What this task involves » In the records below, reproduce exactly the lines from the one containing "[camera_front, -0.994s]" through the one containing "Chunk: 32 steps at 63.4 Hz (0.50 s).", both included, and omit the pictures.

=== Begin Enclosure ===

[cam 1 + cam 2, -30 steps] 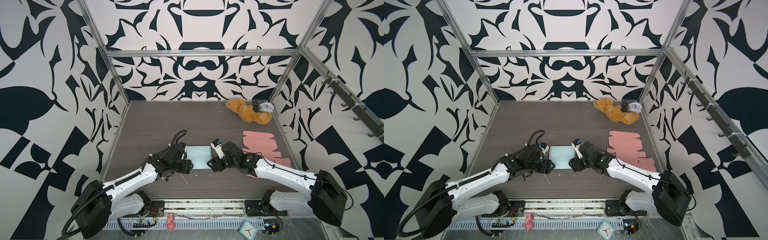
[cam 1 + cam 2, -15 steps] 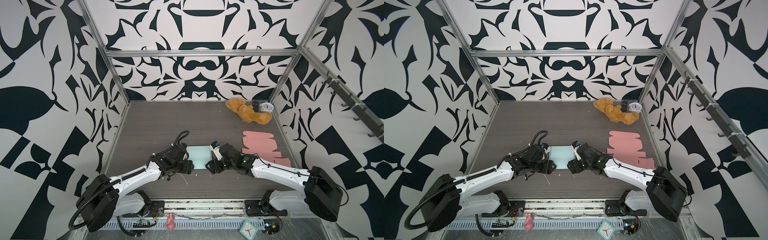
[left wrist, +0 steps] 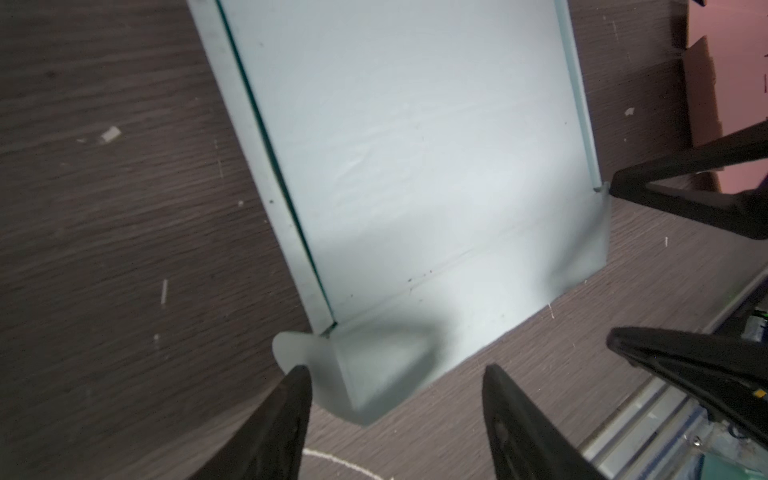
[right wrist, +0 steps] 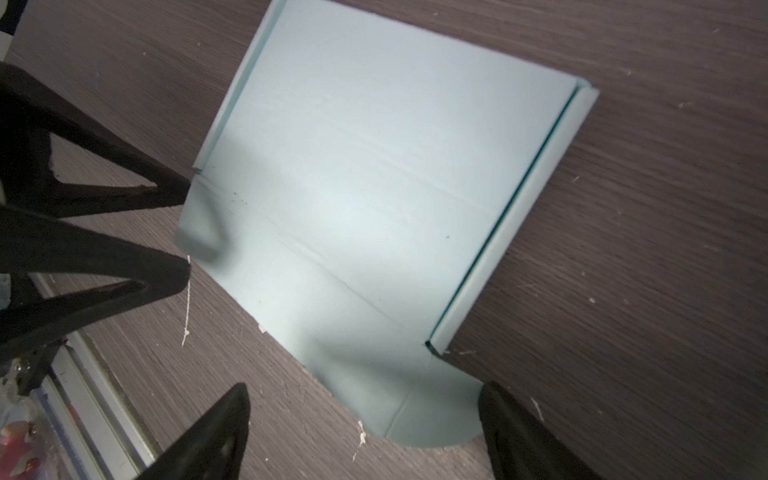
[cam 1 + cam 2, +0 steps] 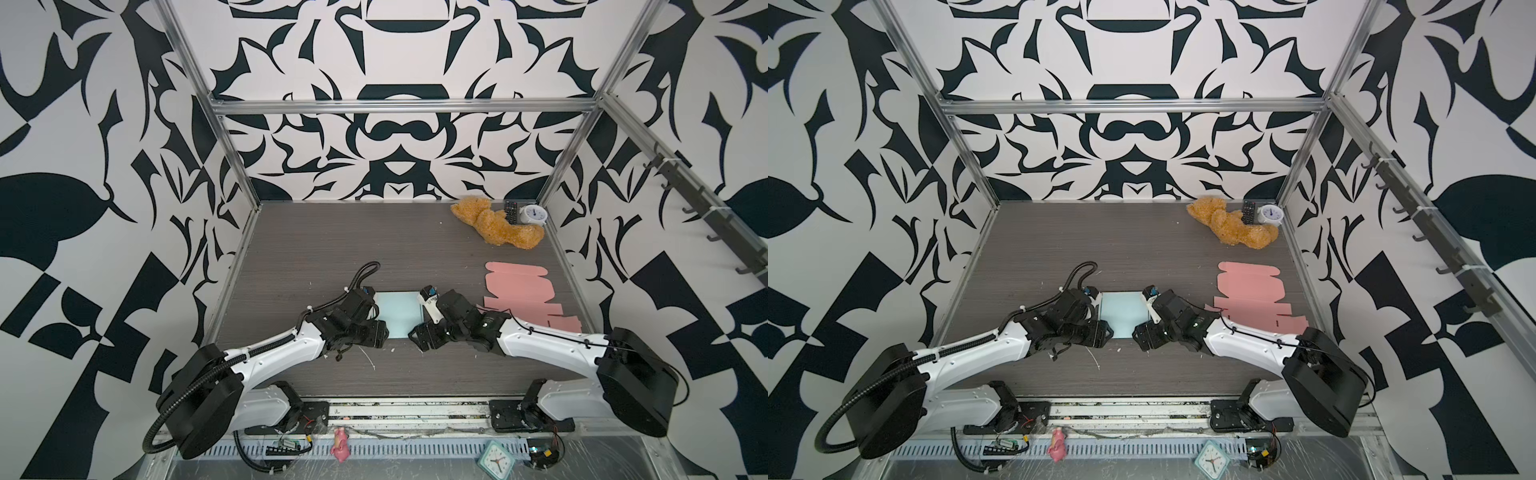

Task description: Fold the paper box

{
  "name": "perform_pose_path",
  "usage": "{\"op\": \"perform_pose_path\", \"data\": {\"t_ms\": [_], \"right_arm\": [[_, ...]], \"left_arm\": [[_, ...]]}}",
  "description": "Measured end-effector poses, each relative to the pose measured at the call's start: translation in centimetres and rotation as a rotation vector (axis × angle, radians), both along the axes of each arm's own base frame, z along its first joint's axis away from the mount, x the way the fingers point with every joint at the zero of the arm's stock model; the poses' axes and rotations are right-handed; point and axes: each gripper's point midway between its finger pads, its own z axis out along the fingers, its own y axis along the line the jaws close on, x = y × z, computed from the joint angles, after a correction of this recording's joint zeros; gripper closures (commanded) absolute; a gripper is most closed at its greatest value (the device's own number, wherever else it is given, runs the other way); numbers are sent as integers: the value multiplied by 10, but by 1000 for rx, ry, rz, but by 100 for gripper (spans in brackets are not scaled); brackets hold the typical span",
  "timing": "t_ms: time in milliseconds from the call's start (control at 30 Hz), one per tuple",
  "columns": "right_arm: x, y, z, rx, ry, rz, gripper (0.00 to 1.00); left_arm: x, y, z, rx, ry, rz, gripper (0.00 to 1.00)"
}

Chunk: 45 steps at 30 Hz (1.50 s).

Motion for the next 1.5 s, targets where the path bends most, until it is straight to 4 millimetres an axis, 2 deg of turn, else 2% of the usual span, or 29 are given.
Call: {"op": "perform_pose_path", "data": {"t_ms": [333,833,1500], "right_arm": [[-6,6,-9,2,16,22,12],[-17,18,-11,12,21,54,12],[-17,17,-12,-4,3,46,15]], "left_arm": [[1,-3,-3,-3,6,-5,32],[-1,-5,-7,-28,11,1,32],[-5,-6,-8,-33,19,3,34]]}}
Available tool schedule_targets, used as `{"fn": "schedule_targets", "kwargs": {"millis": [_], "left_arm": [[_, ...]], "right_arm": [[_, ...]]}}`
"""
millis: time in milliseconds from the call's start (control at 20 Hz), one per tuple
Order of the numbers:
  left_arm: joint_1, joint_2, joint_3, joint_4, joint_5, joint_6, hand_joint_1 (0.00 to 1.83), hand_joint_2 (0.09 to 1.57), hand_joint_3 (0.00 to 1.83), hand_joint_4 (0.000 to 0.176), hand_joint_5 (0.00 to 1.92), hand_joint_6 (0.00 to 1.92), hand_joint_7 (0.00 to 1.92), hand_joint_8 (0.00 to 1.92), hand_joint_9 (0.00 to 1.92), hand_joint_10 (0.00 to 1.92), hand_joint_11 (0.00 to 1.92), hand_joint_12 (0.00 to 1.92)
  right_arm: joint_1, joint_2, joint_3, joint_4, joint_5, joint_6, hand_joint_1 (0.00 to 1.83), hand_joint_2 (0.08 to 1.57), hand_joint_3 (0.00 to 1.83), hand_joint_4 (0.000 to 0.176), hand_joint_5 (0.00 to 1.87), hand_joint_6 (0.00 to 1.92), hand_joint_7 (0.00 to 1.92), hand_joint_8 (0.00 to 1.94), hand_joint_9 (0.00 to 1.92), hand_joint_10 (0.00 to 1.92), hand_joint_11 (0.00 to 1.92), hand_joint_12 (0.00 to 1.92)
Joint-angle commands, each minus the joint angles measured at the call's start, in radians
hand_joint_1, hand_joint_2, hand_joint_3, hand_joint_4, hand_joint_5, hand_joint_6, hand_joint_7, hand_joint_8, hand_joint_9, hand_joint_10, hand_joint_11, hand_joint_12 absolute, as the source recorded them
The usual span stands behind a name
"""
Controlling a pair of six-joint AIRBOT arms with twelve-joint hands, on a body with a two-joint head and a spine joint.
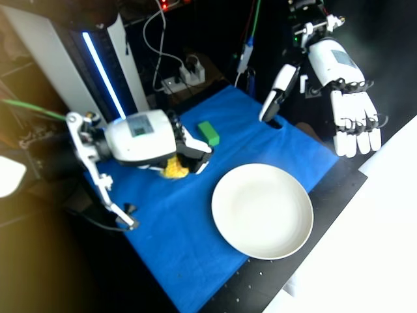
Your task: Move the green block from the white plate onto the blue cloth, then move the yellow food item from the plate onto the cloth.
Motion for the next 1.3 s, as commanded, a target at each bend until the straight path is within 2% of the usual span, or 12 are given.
{"fn": "schedule_targets", "kwargs": {"millis": [0, 50, 150, 400, 550, 750, 850, 900, 1050, 1150, 1200, 1250], "left_arm": [[-0.007, 0.004, -0.002, -0.019, -0.116, 0.0, 0.7, 0.77, 0.0, 0.052, 0.23, 0.0, 0.27, 0.0, 0.16, 0.01, 0.02, 0.21], [-0.007, 0.004, -0.002, -0.019, -0.116, 0.0, 0.7, 0.77, 0.0, 0.049, 0.23, 0.0, 0.27, 0.01, 0.17, 0.01, 0.03, 0.21], [-0.007, 0.004, -0.003, -0.019, -0.116, 0.0, 0.7, 0.78, 0.0, 0.05, 0.23, 0.0, 0.28, 0.01, 0.18, 0.01, 0.03, 0.22], [-0.006, 0.004, -0.006, -0.022, -0.121, -0.001, 0.71, 0.76, 0.0, 0.06, 0.24, 0.0, 0.26, 0.0, 0.17, 0.0, 0.0, 0.21], [-0.001, 0.006, -0.01, -0.024, -0.133, -0.001, 0.71, 0.78, 0.0, 0.053, 0.2, 0.0, 0.25, 0.0, 0.17, 0.0, 0.02, 0.2], [0.009, 0.02, -0.031, -0.024, -0.169, -0.001, 0.66, 0.87, 0.0, 0.066, 0.21, 0.0, 0.27, 0.0, 0.21, 0.0, 0.0, 0.34], [0.01, 0.03, -0.045, -0.025, -0.186, -0.001, 0.66, 0.88, 0.0, 0.057, 0.19, 0.0, 0.28, 0.0, 0.24, 0.0, 0.0, 0.42], [0.013, 0.031, -0.048, -0.032, -0.193, -0.001, 0.63, 0.87, 0.0, 0.052, 0.18, 0.0, 0.29, 0.0, 0.25, 0.01, 0.0, 0.42], [0.03, 0.035, -0.053, -0.06, -0.225, -0.001, 0.55, 0.89, 0.0, 0.069, 0.16, 0.0, 0.3, 0.0, 0.24, 0.0, 0.0, 0.39], [0.036, 0.04, -0.062, -0.07, -0.246, -0.001, 0.49, 0.9, 0.0, 0.076, 0.12, 0.0, 0.27, 0.0, 0.21, 0.0, 0.0, 0.3], [0.038, 0.041, -0.066, -0.075, -0.259, -0.001, 0.47, 0.92, 0.0, 0.089, 0.1, 0.0, 0.25, 0.0, 0.18, 0.0, 0.0, 0.25], [0.041, 0.042, -0.069, -0.078, -0.268, 0.0, 0.48, 0.91, 0.0, 0.103, 0.06, 0.0, 0.23, 0.0, 0.14, 0.0, 0.0, 0.18]], "right_arm": [[0.008, -0.003, -0.005, 0.059, 0.089, -0.005, 1.25, 1.05, 0.01, 0.003, 1.06, 0.81, 1.2, 0.66, 0.98, 0.43, 0.55, 1.21], [0.008, -0.003, -0.007, 0.054, 0.089, -0.005, 1.04, 0.95, 0.0, 0.0, 0.83, 0.33, 0.9, 0.28, 0.77, 0.28, 0.3, 1.23], [0.008, -0.001, -0.007, 0.053, 0.089, -0.005, 0.9, 0.86, 0.0, 0.013, 0.65, 0.02, 0.71, 0.02, 0.61, 0.1, 0.1, 1.19], [0.008, 0.013, -0.001, 0.081, 0.089, -0.005, 0.7, 0.7, 0.0, 0.131, 0.04, 0.0, 0.14, 0.0, 0.14, 0.0, 0.0, 0.37], [0.008, 0.031, 0.006, 0.17, 0.089, -0.005, 0.61, 0.66, 0.0, 0.164, 0.0, 0.0, 0.05, 0.0, 0.1, 0.0, 0.0, 0.46], [0.008, 0.062, 0.007, 0.305, 0.089, -0.005, 0.66, 0.71, 0.01, 0.161, 0.0, 0.0, 0.01, 0.0, 0.03, 0.0, 0.0, 0.46], [0.009, 0.07, 0.019, 0.371, 0.091, -0.005, 0.6, 0.62, 0.0, 0.175, 0.0, 0.0, 0.0, 0.0, 0.03, 0.01, 0.0, 0.73], [0.009, 0.069, 0.041, 0.414, 0.101, -0.005, 0.5, 0.66, 0.0, 0.133, 0.0, 0.0, 0.03, 0.0, 0.06, 0.02, 0.0, 0.84], [0.009, 0.051, 0.099, 0.49, 0.108, -0.005, 0.42, 0.84, 0.02, 0.115, 0.0, 0.0, 0.03, 0.0, 0.06, 0.01, 0.0, 0.6], [0.009, 0.043, 0.118, 0.522, 0.107, -0.005, 0.29, 0.93, 0.01, 0.123, 0.0, 0.0, 0.0, 0.0, 0.01, 0.0, 0.0, 0.44], [0.009, 0.039, 0.127, 0.542, 0.107, -0.005, 0.35, 0.86, 0.0, 0.165, 0.0, 0.0, 0.0, 0.0, 0.0, 0.0, 0.0, 0.25], [0.009, 0.035, 0.135, 0.56, 0.107, -0.005, 0.35, 0.87, 0.0, 0.174, 0.0, 0.0, 0.0, 0.0, 0.0, 0.0, 0.0, 0.18]]}}
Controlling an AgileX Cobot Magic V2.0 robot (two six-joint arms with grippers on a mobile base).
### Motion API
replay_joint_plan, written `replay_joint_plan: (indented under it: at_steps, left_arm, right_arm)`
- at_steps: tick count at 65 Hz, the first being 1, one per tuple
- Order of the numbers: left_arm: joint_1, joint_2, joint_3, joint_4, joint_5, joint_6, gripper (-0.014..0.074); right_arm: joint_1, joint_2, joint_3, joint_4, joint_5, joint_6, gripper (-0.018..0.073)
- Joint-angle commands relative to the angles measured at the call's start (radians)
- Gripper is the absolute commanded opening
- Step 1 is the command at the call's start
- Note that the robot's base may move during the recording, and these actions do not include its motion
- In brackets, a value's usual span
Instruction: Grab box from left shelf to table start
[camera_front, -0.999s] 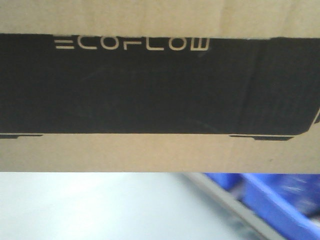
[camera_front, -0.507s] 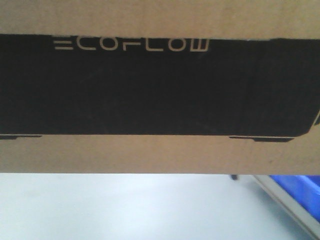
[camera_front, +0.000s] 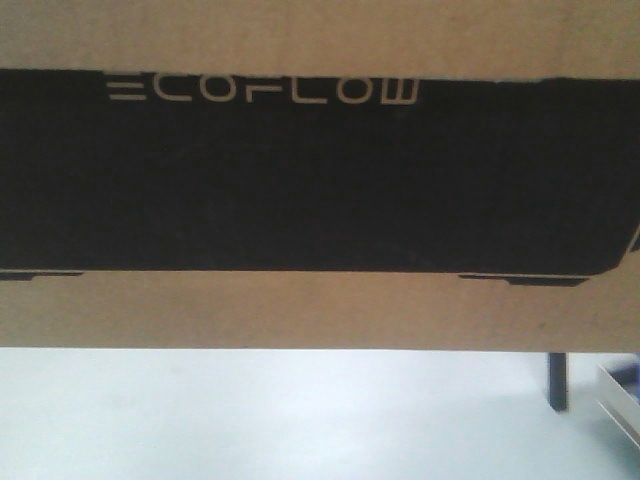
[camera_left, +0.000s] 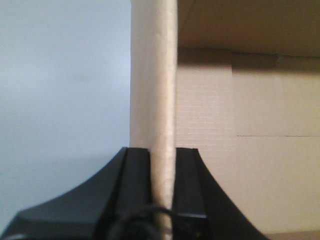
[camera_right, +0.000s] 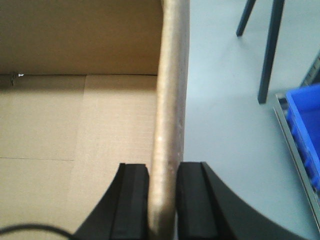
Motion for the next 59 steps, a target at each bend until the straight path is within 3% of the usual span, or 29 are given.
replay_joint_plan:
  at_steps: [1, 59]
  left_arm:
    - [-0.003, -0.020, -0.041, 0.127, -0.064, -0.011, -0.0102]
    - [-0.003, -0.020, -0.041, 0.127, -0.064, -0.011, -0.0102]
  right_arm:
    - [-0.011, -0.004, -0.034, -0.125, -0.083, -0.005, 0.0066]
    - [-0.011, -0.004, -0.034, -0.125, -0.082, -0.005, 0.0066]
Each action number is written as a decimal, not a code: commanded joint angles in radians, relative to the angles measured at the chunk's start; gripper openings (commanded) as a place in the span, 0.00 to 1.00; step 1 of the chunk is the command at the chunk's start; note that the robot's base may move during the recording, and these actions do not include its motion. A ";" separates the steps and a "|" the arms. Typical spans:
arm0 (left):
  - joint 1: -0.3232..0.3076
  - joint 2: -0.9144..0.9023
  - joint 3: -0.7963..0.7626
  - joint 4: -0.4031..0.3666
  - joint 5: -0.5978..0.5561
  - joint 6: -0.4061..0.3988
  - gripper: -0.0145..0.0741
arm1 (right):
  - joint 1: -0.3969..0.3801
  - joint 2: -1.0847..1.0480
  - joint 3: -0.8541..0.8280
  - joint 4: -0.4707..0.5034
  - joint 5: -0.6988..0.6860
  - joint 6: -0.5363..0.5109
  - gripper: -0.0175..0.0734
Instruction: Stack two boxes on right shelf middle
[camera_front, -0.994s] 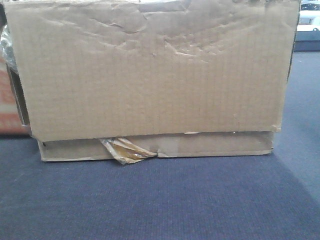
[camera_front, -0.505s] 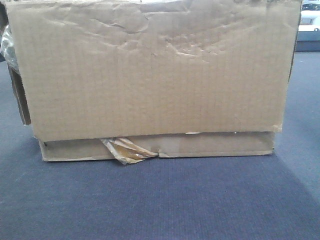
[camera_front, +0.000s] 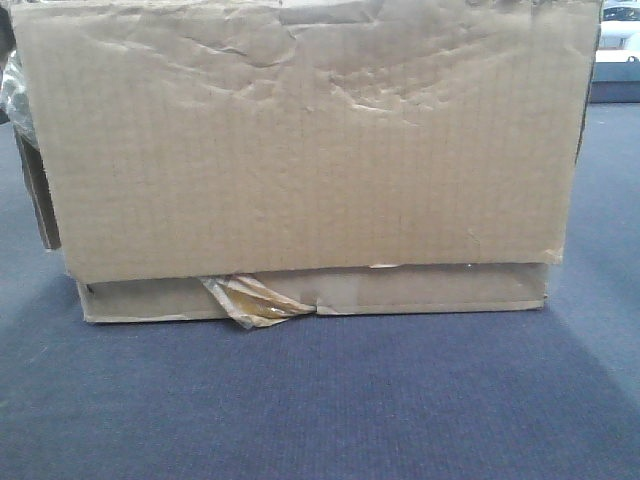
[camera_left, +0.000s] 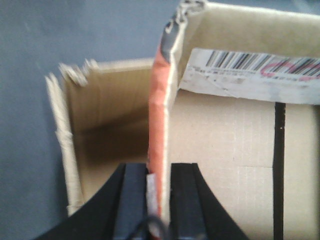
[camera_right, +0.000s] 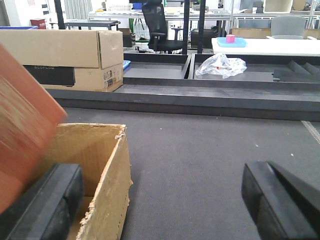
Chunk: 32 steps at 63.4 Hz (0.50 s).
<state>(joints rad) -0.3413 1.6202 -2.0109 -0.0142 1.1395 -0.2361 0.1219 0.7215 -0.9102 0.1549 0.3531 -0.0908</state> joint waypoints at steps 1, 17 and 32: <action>-0.024 0.051 -0.010 0.035 -0.022 -0.046 0.04 | 0.001 0.007 -0.007 -0.002 -0.016 -0.001 0.79; -0.024 0.151 -0.010 0.070 -0.022 -0.112 0.04 | 0.001 0.007 -0.007 -0.002 -0.016 -0.001 0.79; -0.026 0.192 -0.010 0.070 -0.003 -0.112 0.04 | 0.001 0.007 -0.007 -0.002 -0.016 -0.001 0.79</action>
<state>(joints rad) -0.3608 1.8111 -2.0109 0.0614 1.1445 -0.3331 0.1219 0.7215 -0.9102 0.1549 0.3531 -0.0908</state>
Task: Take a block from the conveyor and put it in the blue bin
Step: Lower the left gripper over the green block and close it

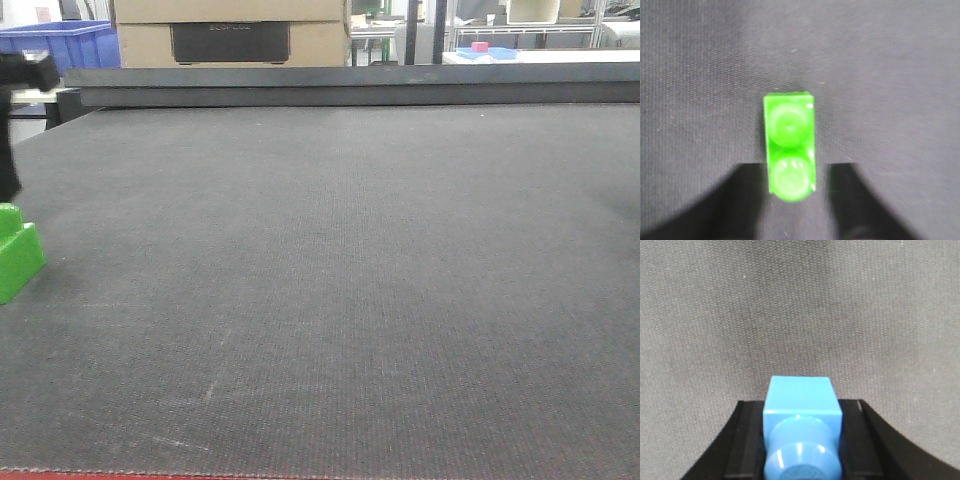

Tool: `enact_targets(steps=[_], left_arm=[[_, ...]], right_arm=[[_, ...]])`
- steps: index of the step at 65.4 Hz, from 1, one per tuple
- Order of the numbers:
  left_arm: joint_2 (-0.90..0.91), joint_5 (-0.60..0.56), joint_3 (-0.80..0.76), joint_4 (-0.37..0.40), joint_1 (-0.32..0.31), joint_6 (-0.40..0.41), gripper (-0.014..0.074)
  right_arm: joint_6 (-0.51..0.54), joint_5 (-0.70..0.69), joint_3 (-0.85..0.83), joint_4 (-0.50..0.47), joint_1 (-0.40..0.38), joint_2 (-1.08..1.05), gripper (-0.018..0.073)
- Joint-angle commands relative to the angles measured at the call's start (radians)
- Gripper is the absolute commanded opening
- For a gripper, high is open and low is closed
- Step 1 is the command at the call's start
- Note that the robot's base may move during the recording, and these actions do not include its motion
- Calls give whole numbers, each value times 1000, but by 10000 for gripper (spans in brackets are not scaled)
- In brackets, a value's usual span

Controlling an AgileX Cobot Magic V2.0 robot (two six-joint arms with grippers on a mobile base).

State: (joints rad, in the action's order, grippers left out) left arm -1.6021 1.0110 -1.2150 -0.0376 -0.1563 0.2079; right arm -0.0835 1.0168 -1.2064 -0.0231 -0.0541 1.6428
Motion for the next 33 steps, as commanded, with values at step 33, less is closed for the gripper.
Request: enact_targets(steps=[33], left_arm=[[-148,-57,-6,-12,-6,82,121]], right_arm=[[5,0,-8,5,-4,-11,-160]])
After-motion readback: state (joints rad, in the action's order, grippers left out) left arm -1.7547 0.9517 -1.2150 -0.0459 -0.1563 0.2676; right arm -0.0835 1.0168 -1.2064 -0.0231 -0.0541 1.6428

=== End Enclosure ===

Solved exercise »
[camera_front, -0.994s] 
[camera_front, -0.505s] 
[camera_front, +0.000s] 
[camera_left, +0.000s] 
[camera_right, +0.000s] 
Chunk: 32 steps at 63.4 Hz (0.50 s).

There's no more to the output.